Felizmente, foi enjeitada pela sensata avaliação do eleitor. Mas era preciso pagar para ver. Depois de vencida a inquietação da dúvida que a acompanhava por certo tempo, decidiu disputar o comando do município de Caiçara. Contava com um pouco mais de cinquenta anos. Era em toda sua constituição física e psicológica uma cinquentinha de metro e meio de vaidade, arrogância e intolerância. A ambição era um traço marcante de sua personalidade. Que os bons ou maus anjos a tenham no seu merecido lugar. Interiormente vazia, valorizava acima de tudo a aparência exterior. Sua máxima preocupação era manter posição de destaque e fazia-se exibir de empresária, mesmo que seu patrimônio na época, estivesse à beira da falência. Não havia sequer a possibilidade de uma recuperação judicial. Foi exatamente esse caos financeiro que no julgamento de muitos eleitores a levou para a disputa. Acreditavam que uma possível vitória seria a única tábua de salvação de sua iminente bancarrota patrimonial. O pobre município de Caiçara, sob sua batuta, seria obrigado a operar o milagre para dar-lhe um novo sopro de vida por meio dos artifícios da sagrada improbidade.
Temos que observar que seu marido Pedrito Cunha, ex-prefeito de triste memória decorrente de uma desastrada administração, sem condições de pleitear um novo mandato, atuava nos bastidores, ansioso de que a vitória de Niquinha iria transforma-lo, indiretamente, no novo prefeito. Foi dada a largada para a conquista do voto. No seu curso, logo ficou constatado o desastre dos seus métodos de abordagem junto ao eleitor. A coitada, dominada pelo insuportável autoritarismo, desconhecia as regras básicas para um bom relacionamento. Era uma troglodita na festa errada e, pretenciosa, achando que arrasaria, que iria assombrar na arte de fazer política, tornou-se, na verdade, uma terrível assombração. A espontaneidade do sentimento amistoso nunca conseguiu germinar a contento, reprimido pela adversidade de um temperamento adusto. Seguia à risca o ditado popular segundo o qual o costume de casa vai à praça. Dominante no âmbito doméstico, era reconhecida por cantar de galo e seu marido, manobrado, contentava-se em cacarejar.
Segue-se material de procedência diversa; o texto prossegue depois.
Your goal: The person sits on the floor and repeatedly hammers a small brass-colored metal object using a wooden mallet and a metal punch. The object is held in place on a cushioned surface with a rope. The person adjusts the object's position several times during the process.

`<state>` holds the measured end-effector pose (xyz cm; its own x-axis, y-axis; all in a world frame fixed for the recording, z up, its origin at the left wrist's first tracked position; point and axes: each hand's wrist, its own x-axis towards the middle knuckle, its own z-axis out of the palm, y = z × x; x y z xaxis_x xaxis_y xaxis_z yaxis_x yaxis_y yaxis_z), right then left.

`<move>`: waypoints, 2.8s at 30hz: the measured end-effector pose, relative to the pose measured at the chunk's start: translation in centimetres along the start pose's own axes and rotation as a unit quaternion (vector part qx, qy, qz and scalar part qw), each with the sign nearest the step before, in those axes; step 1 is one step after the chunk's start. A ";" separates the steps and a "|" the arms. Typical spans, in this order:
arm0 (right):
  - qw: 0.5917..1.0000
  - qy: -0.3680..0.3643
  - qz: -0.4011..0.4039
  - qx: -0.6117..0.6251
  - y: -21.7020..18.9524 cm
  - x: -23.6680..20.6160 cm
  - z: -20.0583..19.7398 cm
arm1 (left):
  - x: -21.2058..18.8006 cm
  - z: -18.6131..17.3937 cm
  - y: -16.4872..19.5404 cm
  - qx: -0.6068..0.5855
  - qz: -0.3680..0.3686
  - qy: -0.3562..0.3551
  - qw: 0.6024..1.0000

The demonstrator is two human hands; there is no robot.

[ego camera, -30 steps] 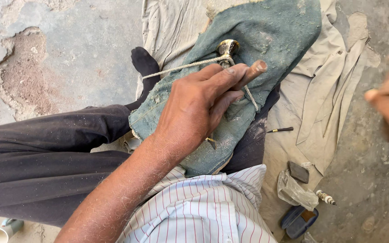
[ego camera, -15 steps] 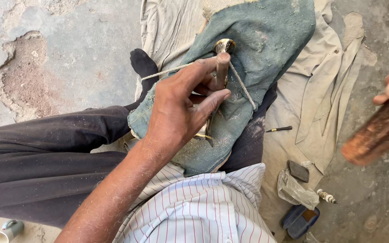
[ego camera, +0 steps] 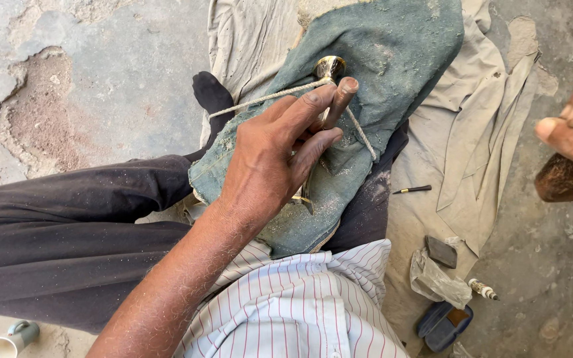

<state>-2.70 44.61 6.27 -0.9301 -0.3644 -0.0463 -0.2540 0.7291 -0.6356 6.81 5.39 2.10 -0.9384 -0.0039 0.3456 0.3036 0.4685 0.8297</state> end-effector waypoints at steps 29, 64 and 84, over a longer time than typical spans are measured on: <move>0.996 0.017 0.024 -0.082 -4.3 -2.1 0.4 | 0.1 0.0 -1.0 -0.044 0.001 -0.021 0.999; 0.991 0.089 -0.011 -0.103 -13.9 -2.9 1.8 | -0.4 0.7 -2.1 -0.070 0.085 0.001 0.994; 0.992 0.125 -0.032 0.003 -10.4 -6.1 2.9 | -0.2 0.3 -2.4 0.015 0.125 -0.073 0.989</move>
<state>6.34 37.56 10.95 -0.9492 -0.2543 0.1855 -0.3133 0.7059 -0.6353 6.19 4.60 -0.07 -0.8488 0.2431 0.4695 0.5268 0.4644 0.7119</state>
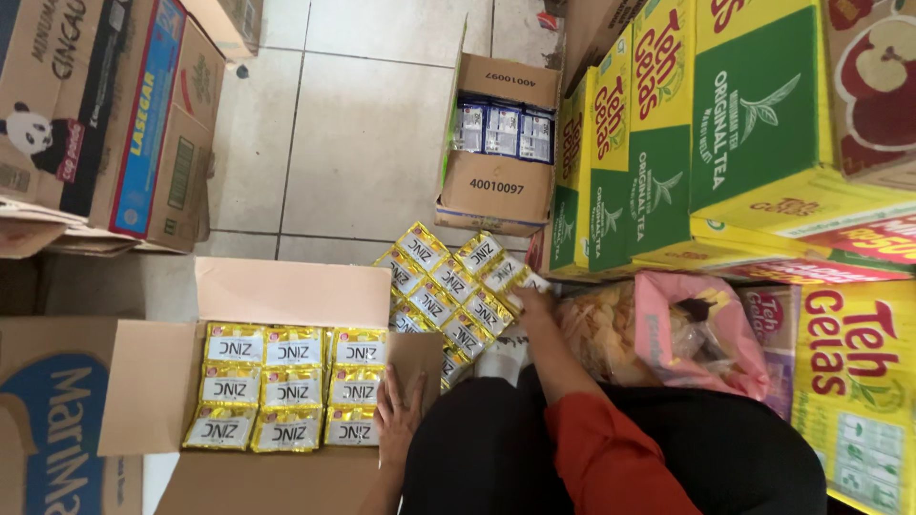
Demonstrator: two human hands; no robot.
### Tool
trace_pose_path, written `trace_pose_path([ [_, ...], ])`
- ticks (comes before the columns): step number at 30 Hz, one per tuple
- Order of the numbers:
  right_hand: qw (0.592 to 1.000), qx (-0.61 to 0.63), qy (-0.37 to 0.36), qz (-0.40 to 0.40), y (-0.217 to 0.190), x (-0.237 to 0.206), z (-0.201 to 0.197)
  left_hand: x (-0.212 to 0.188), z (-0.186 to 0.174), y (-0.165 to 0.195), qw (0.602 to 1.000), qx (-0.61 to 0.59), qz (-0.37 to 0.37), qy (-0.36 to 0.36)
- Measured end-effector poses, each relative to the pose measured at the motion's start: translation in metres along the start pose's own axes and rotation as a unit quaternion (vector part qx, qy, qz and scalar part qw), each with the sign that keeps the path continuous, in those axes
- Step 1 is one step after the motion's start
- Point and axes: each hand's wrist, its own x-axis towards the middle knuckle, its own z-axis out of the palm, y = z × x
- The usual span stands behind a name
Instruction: The person packs zinc supplement packets into a cardboard box, then moves to a digital scale to weigh and bag snack chips. The person handles zinc packets, a cardboard box, a digital scale, a metal colander, and snack chips.
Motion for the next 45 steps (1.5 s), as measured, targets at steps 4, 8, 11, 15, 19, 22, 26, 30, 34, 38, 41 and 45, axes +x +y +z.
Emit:
trace_pose_path([
  [4, 0.993, 0.060, -0.096, -0.044, -0.044, -0.014, 0.034, 0.011, -0.020, 0.004, 0.973, -0.193, -0.040, -0.121],
  [8, 0.970, -0.183, -0.076, -0.142, -0.127, -0.058, 0.070, 0.043, -0.041, 0.002, 0.917, -0.348, -0.101, -0.169],
  [11, 0.931, -0.271, -0.154, -0.190, -0.188, -0.122, 0.086, 0.084, -0.058, -0.006, 0.864, -0.469, -0.141, -0.121],
  [15, 0.905, -0.301, -0.231, -0.194, -0.250, -0.232, 0.112, 0.148, -0.089, -0.030, 0.773, -0.628, -0.092, -0.009],
  [19, 0.842, -0.320, -0.348, -0.259, -0.285, -0.345, 0.136, 0.200, -0.138, -0.058, 0.622, -0.771, -0.132, -0.037],
  [22, 0.794, -0.323, -0.424, -0.292, -0.291, -0.408, 0.154, 0.224, -0.180, -0.072, 0.428, -0.897, -0.109, -0.038],
  [26, 0.725, -0.321, -0.548, -0.267, -0.275, -0.436, 0.187, 0.214, -0.225, -0.086, 0.294, -0.954, -0.036, 0.038],
  [30, 0.767, -0.351, -0.501, -0.195, -0.221, -0.404, 0.216, 0.162, -0.252, -0.100, 0.289, -0.944, 0.003, 0.158],
  [34, 0.764, -0.342, -0.527, -0.146, -0.137, -0.349, 0.219, 0.119, -0.260, -0.120, 0.106, -0.982, 0.052, 0.150],
  [38, 0.793, -0.349, -0.499, -0.028, -0.069, -0.303, 0.221, 0.094, -0.252, -0.136, 0.214, -0.961, -0.031, 0.174],
  [41, 0.770, -0.403, -0.494, 0.020, -0.043, -0.281, 0.224, 0.076, -0.233, -0.145, 0.073, -0.980, -0.030, 0.183],
  [45, 0.731, -0.472, -0.490, -0.056, -0.019, -0.259, 0.229, 0.032, -0.190, -0.163, 0.067, -0.982, -0.076, 0.161],
])
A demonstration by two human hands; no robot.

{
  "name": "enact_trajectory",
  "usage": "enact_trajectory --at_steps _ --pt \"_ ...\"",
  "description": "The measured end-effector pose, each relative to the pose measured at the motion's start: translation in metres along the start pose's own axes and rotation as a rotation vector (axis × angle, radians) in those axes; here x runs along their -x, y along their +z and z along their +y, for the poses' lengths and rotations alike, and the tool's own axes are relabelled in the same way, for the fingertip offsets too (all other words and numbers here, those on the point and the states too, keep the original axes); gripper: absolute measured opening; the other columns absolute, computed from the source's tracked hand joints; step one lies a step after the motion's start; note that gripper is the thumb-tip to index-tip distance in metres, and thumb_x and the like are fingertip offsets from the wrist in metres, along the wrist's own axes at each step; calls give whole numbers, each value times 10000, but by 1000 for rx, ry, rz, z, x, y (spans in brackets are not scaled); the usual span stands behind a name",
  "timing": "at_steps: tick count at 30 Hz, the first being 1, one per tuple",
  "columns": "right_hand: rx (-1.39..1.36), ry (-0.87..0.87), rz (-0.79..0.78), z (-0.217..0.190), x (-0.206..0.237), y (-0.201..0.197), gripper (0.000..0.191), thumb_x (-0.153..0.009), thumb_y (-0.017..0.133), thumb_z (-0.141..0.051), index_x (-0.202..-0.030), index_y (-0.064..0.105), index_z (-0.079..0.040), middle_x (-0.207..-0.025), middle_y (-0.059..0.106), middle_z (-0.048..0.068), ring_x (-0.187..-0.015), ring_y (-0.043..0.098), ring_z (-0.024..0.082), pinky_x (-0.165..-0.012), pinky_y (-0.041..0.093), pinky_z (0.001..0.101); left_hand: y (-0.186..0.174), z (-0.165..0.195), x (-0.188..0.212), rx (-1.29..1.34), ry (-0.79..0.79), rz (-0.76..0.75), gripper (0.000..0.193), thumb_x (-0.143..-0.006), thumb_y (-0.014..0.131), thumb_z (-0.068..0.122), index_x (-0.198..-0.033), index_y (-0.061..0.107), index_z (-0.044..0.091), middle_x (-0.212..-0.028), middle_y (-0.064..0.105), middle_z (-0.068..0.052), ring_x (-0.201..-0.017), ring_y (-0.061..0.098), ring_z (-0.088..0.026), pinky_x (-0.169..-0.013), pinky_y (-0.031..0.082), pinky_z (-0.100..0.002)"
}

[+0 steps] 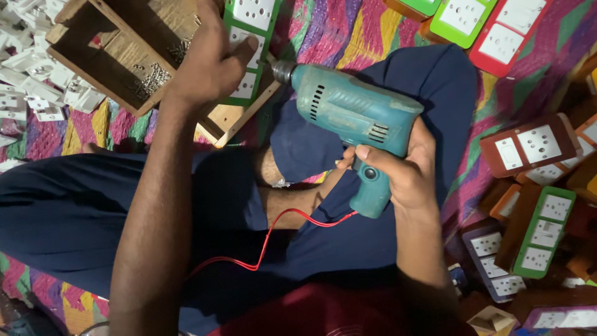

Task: The person uses a corded electric drill to drive screws into green plastic electrical socket plates. They hold each plate with one hand and operate the drill with the other, then place the finished units aside. The person repeats this process for several plates.

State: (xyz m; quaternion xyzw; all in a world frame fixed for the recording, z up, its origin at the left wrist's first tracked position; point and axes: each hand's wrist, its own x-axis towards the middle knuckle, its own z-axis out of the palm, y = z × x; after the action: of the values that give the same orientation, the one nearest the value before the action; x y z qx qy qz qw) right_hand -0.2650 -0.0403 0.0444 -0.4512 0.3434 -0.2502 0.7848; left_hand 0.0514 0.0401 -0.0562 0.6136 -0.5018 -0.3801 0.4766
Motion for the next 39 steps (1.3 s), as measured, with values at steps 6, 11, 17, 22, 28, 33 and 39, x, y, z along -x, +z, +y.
enact_trajectory --at_steps 6,11,17,22,28,33,39 --pt "-22 6 8 2 -1 0 510 -888 652 116 -1370 486 91 -1086 699 230 -861 743 277 -796 670 458 -1 0 -2 -170 -3 25 527 -1132 617 14 -1381 178 -137 -1236 688 -279 -1165 739 -334 -974 603 -418" --pt "41 -22 17 4 1 2 468 -890 662 107 -1326 495 79 -1047 697 209 -817 728 245 -769 655 418 0 -4 -3 -235 -37 43 554 -1098 635 46 -1414 215 -126 -1190 692 -286 -1103 743 -361 -929 590 -416" --pt "229 -120 -24 8 9 9 469 -917 667 121 -1336 467 59 -1046 673 159 -809 694 180 -737 615 325 2 -10 -1 -232 96 95 490 -1068 638 -17 -1360 261 -126 -1254 658 -302 -1175 708 -392 -1034 546 -458" --pt "192 -113 -27 8 8 9 473 -914 671 124 -1334 466 52 -1074 676 156 -809 696 172 -727 618 316 1 -11 -2 -185 122 74 516 -1050 606 -29 -1408 248 -129 -1275 640 -289 -1180 709 -368 -1041 560 -435" --pt "194 -104 -33 6 8 7 473 -912 670 117 -1336 469 53 -1074 674 161 -818 698 184 -734 619 328 5 -11 -5 -185 144 79 485 -1066 618 -23 -1411 287 -107 -1246 655 -289 -1147 720 -383 -998 578 -444" --pt "180 -94 -15 7 5 7 467 -918 686 97 -1327 465 44 -1071 674 165 -826 699 193 -734 631 348 6 -12 -5 -231 125 95 477 -1028 601 -33 -1362 270 -110 -1156 673 -295 -1130 709 -416 -959 562 -458" --pt "142 -93 -15 5 2 6 457 -925 694 82 -1321 470 44 -1060 680 175 -822 703 208 -724 639 367 6 -6 -8 -188 105 61 483 -1038 568 -23 -1379 236 -103 -1159 683 -291 -1086 735 -389 -953 595 -461"
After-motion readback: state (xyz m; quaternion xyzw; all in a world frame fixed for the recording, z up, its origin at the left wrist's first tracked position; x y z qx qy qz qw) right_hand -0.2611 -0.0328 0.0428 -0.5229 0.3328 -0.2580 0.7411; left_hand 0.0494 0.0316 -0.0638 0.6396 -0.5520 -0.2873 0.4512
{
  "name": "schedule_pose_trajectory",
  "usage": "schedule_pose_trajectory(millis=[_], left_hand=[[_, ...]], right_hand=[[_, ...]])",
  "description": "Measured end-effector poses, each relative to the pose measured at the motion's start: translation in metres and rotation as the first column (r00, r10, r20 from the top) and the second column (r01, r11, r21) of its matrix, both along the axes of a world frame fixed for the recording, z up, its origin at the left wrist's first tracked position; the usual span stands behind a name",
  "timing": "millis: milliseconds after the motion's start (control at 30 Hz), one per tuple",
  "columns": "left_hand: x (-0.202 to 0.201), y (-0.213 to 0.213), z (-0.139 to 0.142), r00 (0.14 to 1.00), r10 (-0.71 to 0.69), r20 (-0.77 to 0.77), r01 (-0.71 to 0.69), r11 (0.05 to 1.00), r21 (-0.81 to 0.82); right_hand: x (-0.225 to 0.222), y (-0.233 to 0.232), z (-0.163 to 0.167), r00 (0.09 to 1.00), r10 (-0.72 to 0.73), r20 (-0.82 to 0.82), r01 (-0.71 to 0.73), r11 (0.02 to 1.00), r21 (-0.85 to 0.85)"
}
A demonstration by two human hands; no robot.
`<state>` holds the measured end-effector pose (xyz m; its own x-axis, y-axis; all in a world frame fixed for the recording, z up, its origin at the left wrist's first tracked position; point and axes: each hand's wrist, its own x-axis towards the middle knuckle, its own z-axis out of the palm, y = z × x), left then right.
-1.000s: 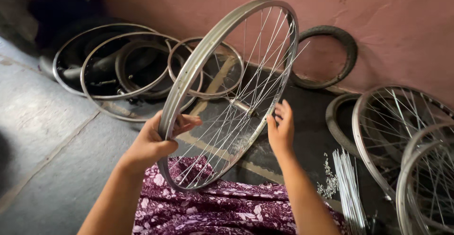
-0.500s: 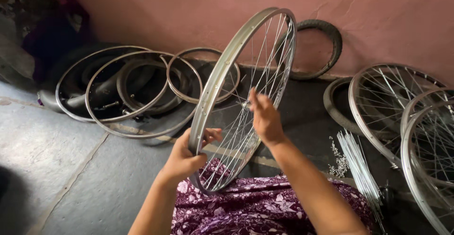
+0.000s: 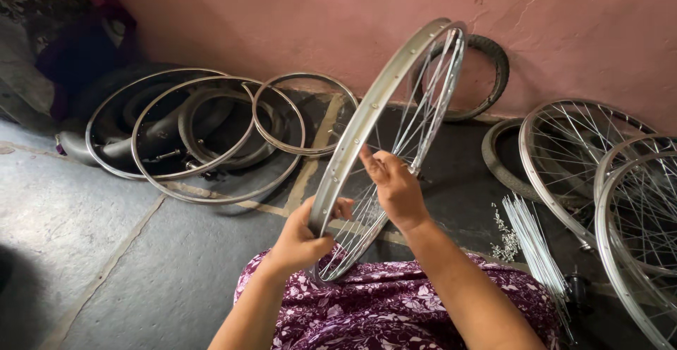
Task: The person sits on the floor and laces a bicycle wheel by inserting spokes through the hub and rim, then securing them with nipples. The person handles the wheel, spokes, and nipples, and briefly inspects a hub component at the end.
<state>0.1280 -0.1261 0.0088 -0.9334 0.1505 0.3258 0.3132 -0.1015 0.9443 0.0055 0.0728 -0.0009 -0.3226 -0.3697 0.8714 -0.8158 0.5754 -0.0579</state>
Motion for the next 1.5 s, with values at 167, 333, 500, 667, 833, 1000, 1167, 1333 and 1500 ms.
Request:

Naturalmente que a junção desses fatores tão adversos iriam impedir um desfecho favorável às obscuras pretensões de Niquinha. Para enganar, confessando-se publicamente vencedora por antecipação, procurou mascarar seu medo da certeza da derrota e partiu para o tudo ou nada, apelando para a mentira por meio de fantasiosas promessas. Só não chegou a prometer o céu porque não dispunha da chave para dar ao eleitor o acesso às delicias do paraíso. Sentindo-se segura da sua esperteza, achou que o eleitor era um idiota. Esqueceu-se que não basta prometer o impossível e colher seus frutos se não dispõe do poder para retoca-lo e dar-lhe aparência de verdade para convencer. Essa proeza estava muito além de suas possibilidades.
Assim, como a presunção do falso sabido, sem o mérito da persuasão, inexoravelmente há de voltar-se contra ele próprio, foi exatamente o que aconteceu com Niquinha que, aniquilada, desacreditada e derrotada, ficou reduzida á uma orgulhosa Niquinha patrimonialmente falida.